木のはなし
木のキズ

床はムク材がいい、でも、傷がつくのが嫌だと思っている人は多いようです。
♪『 柱の傷は、おととしの〜五月五日の背比べ〜 』
という歌詞、歌える方も多いと思います。
私も小さい頃、家の柱に姉と従兄弟と背比べをして、柱にキズをつけていました。今見ると、「こんなに小さかったね〜」と懐かしく思います。
この柱は、じっとここで、私と一緒に年月を過ごしてきたと思うと、愛おしくも感じます。
住まいには、長年積み重ねてきた思い出が、たくさん刻み込まれています。ちなみに、従兄はどんどん背が高くなり、185cmを越える長身になったので、毎年、親戚一同集まるとさせられていた背比べは、嫌だったという記憶も刻み込まれていますが…。
残念な事に、最近では、柱が見えている家がなくなってしまいましたね。

さて、今回は、キズについて、です。床は、ムク材がいい、でも傷がつくのが嫌だと思っている人は多いようです。合板のフロアーは表面を強化する塗装をしている物が多く、ムク材より傷つきにくい物も多数あります。これは、樹脂系の被膜を作るウレタン塗装というもので、表面は硬くなり、当然湿度も調整しません。製品によって違いますが、あまり手入れしなくても、7年〜15年位は、ワックスをかけなくても、大丈夫な物もあります。しかし、一度傷が入ると、元に戻る事はなく、表面が剥がれてしまう事もあります。表面が剥がれてしまうと、もうどうしようもありません。ムクのフローリングであれば、水分を含ませてやれば、ある程度戻りますし、再び表面にサンダーをかけ、ワックスを塗れば、新品同様になります。先日、以前、古賀に家を建てられたお客様の家に、遊びに伺ったときの話。その方の家の床は、すべて35mm厚の杉の床でした。すごく雰囲気の良い家なのですが、改めて床を見ると、傷つき放題、暖炉の前の床は、木がすいてしまっていて.....。

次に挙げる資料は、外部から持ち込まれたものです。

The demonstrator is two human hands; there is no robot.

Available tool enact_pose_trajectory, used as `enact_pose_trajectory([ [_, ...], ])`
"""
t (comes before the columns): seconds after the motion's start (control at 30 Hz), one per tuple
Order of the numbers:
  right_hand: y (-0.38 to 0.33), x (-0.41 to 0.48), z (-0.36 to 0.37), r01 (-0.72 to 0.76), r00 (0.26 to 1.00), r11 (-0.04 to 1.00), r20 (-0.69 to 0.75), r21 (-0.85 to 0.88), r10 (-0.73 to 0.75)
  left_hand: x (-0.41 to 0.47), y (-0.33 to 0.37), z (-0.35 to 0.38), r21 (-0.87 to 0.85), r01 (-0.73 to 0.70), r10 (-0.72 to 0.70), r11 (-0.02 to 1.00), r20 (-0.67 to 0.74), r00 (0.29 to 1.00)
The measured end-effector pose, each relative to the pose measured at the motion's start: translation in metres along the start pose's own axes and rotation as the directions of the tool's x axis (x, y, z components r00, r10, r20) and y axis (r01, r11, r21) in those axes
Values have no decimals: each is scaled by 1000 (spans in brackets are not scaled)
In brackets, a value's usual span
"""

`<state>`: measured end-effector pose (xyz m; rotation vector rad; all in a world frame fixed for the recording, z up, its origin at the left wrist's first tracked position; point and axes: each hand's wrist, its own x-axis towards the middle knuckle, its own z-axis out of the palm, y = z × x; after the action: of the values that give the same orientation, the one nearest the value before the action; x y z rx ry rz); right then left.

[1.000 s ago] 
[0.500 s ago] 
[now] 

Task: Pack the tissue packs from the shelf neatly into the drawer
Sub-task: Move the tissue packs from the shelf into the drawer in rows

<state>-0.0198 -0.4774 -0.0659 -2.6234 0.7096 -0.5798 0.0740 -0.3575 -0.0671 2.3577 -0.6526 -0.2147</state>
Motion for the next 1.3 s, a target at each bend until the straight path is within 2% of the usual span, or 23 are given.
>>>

でも、それが気になる事は、一切無いとの事でした。「傷も模様のうち、逆に、何もすき間のないウレタンのかかった合板の床の方が気になる」と言われていました。ムク材の余りある魅力を感じていらっしゃるのでしょう。家は、高価な買い物ですが、飾り物ではなく、使っていく物です。柱を1本見せて、家族の思い出を刻んでみられては…。